All of the material must be duplicated exactly, line by line.

◇ ◇ ◇ ◇ ◇

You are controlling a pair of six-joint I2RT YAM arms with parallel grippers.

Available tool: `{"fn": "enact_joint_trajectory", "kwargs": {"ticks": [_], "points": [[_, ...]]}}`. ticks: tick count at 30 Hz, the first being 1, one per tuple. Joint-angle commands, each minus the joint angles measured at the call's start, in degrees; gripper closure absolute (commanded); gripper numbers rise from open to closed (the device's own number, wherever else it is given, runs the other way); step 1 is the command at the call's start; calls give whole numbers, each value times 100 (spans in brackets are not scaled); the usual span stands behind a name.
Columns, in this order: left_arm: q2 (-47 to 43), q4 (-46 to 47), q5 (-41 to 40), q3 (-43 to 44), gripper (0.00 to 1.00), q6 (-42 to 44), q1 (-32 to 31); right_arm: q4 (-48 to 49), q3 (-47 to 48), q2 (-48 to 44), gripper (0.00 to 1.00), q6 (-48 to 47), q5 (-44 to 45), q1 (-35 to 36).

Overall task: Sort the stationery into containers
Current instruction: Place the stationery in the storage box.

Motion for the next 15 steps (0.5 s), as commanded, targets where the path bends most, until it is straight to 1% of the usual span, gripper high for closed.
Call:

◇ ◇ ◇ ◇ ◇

▶ **Task answer**:
You are controlling a pair of six-joint I2RT YAM arms with parallel grippers.

Available tool: `{"fn": "enact_joint_trajectory", "kwargs": {"ticks": [_], "points": [[_, ...]]}}`. ticks: tick count at 30 Hz, the first being 1, one per tuple. Joint-angle commands, each minus the joint angles measured at the call's start, in degrees; gripper closure absolute (commanded); gripper numbers rise from open to closed (the device's own number, wherever else it is given, runs the other way); step 1 is the command at the call's start; calls give whole numbers, each value times 100 (spans in brackets are not scaled); the usual span stands behind a name.
Columns, in this order: left_arm: q2 (-47 to 43), q4 (-46 to 47), q5 (-41 to 40), q3 (-43 to 44), gripper (0.00 to 1.00), q6 (-42 to 44), q1 (-32 to 31); right_arm: q4 (-48 to 49), q3 (-47 to 48), q2 (-48 to 44), gripper (0.00 to 1.00), q6 (-48 to 47), q5 (-44 to 45), q1 (-35 to 36).

Overall task: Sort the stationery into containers
Current instruction: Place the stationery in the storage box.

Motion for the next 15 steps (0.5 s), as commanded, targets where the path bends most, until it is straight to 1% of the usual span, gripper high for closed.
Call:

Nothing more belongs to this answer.